Next to Normal
Brian Yorkey (Book & Lyrics); Tom Kitt (Music)
Ray of Light Theatre

Lifelong mental disease, paralyzing grief, severe depression, feelings by a child of a parent’s abandonment, drug abuse, the questionable practices of modern psychiatry, suicide. While not the subjects normally associated with the Great American Musical, Brian Yorkey (book and lyrics) and Tom Kitt (music) decided otherwise in 2009 as their Next to Normal premiered on Broadway, ultimately winning three Tony Awards and becoming only the eighth musical to win the Pulitzer Prize for Drama.
For all these potentially depressing topics, a musical that deals with their oft-devastating effects on a suburban family is in the final moments still uplifting, inspiring, and hopeful. Even without having the kind of feel-good, happily-ever-after ending most often associated with staged musicals., Next to Normal surrounds its audience with a concluding hope that even in a severe crisis like a mother’s worsening, bipolar disorder, “When we open up our light, sons and daughters, husbands, wives, can fight that fight … There will be light” (“Light”).
As the company has done for twenty-five years, Ray of Light Theatre once again tackles a tough topic — a topic many other performing arts companies often avoid — and produces a powerfully captivating, emotionally authentic, and musically arresting production.

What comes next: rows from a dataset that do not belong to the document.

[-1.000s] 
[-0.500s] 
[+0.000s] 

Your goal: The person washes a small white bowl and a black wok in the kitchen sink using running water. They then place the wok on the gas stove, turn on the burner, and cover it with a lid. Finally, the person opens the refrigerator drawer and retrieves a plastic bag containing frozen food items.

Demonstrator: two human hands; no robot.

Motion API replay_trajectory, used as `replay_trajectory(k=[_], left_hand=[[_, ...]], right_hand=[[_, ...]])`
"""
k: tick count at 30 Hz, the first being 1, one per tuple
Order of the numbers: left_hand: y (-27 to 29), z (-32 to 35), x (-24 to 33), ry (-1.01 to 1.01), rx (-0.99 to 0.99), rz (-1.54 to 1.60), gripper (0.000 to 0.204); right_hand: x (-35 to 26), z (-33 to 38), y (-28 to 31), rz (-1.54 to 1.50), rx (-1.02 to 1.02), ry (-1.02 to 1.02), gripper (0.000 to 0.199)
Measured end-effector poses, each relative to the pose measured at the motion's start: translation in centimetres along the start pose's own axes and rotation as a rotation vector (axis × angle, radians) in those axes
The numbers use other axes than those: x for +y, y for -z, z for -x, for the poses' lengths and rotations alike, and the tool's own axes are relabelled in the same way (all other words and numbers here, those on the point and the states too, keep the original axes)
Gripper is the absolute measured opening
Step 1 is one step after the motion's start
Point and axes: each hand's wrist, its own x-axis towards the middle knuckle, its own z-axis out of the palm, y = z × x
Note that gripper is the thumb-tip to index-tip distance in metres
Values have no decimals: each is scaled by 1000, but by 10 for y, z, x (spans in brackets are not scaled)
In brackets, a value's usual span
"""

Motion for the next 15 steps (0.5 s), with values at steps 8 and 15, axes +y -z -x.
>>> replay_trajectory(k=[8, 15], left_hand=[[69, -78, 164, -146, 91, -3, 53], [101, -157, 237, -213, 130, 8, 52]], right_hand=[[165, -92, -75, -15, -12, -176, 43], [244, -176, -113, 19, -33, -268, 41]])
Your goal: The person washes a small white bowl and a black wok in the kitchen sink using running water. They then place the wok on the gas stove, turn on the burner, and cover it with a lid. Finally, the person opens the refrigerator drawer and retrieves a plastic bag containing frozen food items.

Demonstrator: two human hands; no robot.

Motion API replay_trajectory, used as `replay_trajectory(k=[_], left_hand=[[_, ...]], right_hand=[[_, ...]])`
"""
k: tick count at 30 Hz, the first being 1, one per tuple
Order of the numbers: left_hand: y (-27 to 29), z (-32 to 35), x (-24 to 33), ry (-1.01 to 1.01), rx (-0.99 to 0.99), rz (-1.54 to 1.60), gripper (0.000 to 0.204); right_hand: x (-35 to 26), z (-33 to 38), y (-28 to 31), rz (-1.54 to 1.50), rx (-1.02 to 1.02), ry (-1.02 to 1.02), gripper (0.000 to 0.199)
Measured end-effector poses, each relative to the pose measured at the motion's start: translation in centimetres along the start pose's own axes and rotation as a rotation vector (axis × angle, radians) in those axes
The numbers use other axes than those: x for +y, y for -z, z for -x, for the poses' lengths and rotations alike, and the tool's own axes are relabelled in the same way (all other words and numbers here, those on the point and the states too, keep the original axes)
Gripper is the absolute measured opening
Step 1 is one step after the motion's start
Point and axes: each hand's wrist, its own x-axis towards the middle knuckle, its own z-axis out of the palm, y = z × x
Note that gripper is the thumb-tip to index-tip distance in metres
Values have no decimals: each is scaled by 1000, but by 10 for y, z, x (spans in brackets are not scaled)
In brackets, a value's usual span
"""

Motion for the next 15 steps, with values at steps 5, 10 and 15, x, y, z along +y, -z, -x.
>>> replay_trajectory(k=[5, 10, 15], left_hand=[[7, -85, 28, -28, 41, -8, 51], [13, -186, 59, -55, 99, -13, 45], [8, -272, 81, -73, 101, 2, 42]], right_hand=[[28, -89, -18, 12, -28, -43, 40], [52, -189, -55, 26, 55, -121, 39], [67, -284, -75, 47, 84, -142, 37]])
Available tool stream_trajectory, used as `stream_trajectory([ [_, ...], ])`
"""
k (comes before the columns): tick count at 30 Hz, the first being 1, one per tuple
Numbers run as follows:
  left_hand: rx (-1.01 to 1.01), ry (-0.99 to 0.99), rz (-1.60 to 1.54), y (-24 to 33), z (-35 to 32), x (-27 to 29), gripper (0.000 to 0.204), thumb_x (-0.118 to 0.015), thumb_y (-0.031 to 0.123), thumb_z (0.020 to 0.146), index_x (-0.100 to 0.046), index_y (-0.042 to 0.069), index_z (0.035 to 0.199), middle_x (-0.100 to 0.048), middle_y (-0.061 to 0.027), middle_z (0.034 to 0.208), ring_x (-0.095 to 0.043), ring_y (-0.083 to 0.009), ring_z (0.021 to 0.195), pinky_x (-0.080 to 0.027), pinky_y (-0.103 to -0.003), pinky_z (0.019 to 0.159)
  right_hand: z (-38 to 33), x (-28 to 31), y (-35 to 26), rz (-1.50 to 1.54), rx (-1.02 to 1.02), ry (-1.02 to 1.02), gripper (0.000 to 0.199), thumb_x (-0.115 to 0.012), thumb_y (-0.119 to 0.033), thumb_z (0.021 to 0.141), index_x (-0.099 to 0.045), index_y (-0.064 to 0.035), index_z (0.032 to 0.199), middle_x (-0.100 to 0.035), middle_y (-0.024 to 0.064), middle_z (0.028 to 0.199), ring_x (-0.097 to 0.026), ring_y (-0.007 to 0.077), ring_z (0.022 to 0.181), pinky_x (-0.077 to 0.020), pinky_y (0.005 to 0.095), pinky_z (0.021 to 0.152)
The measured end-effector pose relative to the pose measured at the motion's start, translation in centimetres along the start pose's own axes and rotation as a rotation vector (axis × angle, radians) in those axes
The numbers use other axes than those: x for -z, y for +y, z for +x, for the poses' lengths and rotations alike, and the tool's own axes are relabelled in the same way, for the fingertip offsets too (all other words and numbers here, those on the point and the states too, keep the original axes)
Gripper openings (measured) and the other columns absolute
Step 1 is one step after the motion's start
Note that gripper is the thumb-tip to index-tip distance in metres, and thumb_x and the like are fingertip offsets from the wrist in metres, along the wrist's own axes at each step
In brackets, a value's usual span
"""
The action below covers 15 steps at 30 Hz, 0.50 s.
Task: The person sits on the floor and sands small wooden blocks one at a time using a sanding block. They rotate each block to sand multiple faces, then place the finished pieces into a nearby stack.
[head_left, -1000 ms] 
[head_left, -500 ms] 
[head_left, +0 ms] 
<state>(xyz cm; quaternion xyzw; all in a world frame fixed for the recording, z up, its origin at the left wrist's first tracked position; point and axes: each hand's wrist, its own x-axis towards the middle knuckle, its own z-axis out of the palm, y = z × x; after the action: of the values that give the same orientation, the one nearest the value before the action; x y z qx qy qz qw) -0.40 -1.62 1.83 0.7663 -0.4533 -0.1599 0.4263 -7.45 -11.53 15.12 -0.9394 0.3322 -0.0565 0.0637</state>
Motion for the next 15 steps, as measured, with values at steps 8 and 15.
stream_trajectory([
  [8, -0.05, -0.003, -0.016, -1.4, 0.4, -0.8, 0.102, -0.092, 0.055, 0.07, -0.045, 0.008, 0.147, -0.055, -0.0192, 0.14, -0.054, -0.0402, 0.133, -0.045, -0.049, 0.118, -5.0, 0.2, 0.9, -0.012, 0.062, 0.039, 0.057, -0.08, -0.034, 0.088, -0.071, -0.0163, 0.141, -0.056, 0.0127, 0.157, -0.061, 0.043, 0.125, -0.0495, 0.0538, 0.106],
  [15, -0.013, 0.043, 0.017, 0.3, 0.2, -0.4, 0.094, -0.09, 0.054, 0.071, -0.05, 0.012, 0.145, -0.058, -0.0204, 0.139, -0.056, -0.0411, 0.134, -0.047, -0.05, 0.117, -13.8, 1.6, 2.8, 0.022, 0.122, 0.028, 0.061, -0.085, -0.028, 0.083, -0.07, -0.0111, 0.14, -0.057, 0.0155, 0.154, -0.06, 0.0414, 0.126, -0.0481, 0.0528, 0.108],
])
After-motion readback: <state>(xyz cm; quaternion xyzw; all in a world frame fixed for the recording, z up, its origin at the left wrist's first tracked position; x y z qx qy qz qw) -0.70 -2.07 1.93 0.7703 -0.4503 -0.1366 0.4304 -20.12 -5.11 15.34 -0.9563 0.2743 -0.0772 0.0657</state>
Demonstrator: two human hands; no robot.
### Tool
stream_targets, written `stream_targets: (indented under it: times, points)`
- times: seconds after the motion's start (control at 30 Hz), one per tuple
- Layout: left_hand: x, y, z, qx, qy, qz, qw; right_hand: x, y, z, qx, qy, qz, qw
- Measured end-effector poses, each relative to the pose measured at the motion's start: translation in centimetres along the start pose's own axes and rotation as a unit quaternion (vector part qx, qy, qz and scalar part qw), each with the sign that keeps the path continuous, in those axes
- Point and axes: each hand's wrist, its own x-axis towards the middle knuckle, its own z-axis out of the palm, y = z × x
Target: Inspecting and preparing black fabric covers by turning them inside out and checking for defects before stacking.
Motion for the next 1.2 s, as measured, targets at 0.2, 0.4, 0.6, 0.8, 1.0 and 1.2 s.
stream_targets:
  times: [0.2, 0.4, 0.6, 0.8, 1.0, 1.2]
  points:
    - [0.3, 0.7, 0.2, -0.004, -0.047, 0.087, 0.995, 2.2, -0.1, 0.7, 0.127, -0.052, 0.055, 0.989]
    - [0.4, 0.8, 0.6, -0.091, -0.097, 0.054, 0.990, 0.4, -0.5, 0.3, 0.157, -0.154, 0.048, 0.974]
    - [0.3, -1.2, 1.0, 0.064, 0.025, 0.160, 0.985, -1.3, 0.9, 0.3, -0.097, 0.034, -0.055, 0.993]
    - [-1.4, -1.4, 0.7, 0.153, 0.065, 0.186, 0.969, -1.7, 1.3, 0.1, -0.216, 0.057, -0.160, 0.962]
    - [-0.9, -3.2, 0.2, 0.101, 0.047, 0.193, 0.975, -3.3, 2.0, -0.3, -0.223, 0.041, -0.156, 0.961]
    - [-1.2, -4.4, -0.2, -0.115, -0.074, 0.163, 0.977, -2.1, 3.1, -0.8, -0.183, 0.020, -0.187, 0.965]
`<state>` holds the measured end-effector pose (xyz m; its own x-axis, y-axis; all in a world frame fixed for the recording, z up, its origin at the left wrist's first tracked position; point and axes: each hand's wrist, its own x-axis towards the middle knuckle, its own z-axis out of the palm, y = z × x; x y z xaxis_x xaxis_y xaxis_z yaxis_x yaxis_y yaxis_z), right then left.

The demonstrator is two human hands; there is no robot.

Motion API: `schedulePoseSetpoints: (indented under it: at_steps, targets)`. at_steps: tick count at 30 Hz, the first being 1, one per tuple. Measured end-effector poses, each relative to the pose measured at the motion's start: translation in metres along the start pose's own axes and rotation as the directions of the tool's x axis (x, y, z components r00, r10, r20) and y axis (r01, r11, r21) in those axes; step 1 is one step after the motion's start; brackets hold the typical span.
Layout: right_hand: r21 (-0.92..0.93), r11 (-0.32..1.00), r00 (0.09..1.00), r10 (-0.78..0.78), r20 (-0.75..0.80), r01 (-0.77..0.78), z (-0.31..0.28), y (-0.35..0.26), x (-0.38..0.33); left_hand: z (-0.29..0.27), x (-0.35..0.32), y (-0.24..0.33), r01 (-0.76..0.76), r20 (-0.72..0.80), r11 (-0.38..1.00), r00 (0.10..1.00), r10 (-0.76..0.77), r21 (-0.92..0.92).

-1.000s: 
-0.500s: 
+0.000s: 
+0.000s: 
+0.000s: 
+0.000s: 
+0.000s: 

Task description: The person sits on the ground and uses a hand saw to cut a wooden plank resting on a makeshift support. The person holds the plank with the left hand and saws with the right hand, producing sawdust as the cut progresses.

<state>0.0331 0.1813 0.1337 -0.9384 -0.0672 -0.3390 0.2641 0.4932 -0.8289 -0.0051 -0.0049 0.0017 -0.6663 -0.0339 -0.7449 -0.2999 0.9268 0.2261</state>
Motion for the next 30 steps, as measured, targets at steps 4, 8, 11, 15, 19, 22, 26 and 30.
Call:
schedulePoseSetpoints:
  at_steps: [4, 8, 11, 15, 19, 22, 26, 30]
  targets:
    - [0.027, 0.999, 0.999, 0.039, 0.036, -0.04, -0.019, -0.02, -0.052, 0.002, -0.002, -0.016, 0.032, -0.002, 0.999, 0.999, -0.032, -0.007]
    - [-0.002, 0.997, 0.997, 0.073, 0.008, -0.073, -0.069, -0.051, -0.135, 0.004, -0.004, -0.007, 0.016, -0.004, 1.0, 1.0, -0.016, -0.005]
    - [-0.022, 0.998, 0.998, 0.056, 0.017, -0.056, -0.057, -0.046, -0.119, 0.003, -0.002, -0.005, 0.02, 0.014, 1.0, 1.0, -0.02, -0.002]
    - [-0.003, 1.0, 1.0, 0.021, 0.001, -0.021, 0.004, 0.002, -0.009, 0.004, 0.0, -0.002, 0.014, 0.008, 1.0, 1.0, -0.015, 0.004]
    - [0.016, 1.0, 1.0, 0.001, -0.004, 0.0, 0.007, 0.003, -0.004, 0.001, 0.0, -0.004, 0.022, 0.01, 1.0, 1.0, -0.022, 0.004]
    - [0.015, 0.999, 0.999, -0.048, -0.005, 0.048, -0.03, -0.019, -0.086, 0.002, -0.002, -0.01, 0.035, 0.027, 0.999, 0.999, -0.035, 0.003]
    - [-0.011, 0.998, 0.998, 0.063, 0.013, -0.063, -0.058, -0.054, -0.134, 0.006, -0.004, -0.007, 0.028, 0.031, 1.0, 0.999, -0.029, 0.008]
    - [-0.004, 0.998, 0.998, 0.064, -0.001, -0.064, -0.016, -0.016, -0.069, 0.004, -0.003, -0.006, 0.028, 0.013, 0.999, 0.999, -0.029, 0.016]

As the company has done with such musicals as Carrie, Hedwig and the Angry Itch, Silence the Musical, and Lizzie the Musical, Ray of Light stages a Next to Normal that boldly and unabashedly presents some of life’s darkest moments in a musical guaranteed to leave its audiences with a sense of renewal and a smile amid their tears.
As they prepare for “Just Another Day,” four members introduced to us by the mother, Diana Goodman, describe individually in intertwined harmonies of a daily routine that “only hurts when I breathe/try/think/cry/play/move.” For mother, father, son, and daughter, “it’s just another day” where “you wish you would be gone, but you’ll stay.”

In an attention-grabbing beginning with voices lifting individually and collectively as family members rush about to begin their day, we immediately get a harsh and vivid glimpse of what it must be like to be a part of a household where mental illness resides. Increasingly frenetic Diana is suddenly on the kitchen floor with bread all around her as she manically tries to make luncheon sandwiches, her family looking on in stunned, sad silence. Yes, for the Goodmans, “It’s just another day.”

Anne Warren Clark paints a jaw-dropping, heart-touching portrait of what it is like for her portrayed Diana Goodman to walk precariously the wobbling fence between surviving another day with as many brave-faced smiles as possible and succumbing to the recurring vision of a painful loss that has become her unreal, daily reality. With a countenance that alternates between one lit up as shining in the sun’s rays and one with the look of a deer facing oncoming headlights, her Diana sings of her “manic, magic days” and “dark, depressing nights” with a voice that strikes to the core with its desperation. Surrounded by pills of every color in bottles prescribed aplenty, she sings, “I miss the mountains … I miss the pain … I miss my life.”

For sixteen years, Diana has been in and out of doctors’ offices only to find herself in a place where “nothing’s real.” The inability for anyone – family or doctors – truly to understand what she goes through every hour of her day comes out in hard-pounded notes succumbing to painful notes sustained as she sings to her husband, “You Don’t Know.” At times, her tightened cheeks and widened eyes seem as if her entire face will break apart.
Diana’s exhausted frustration of failed prescriptions and advice comes to a head in full on hard-rock fashion as in defiance she reacts to both her husband and her doctor pushing her to undergo brain-and-memory-altering shock treatments: “I know where you’re going, and I know what this is about, cause I’ve seen this movie, and I walked out.” Even as treatments erase parts of her past, Anne Warren Clark’s breath-taking portrayal of Diana’s journey to recapture some control of her life and her destiny is stunning.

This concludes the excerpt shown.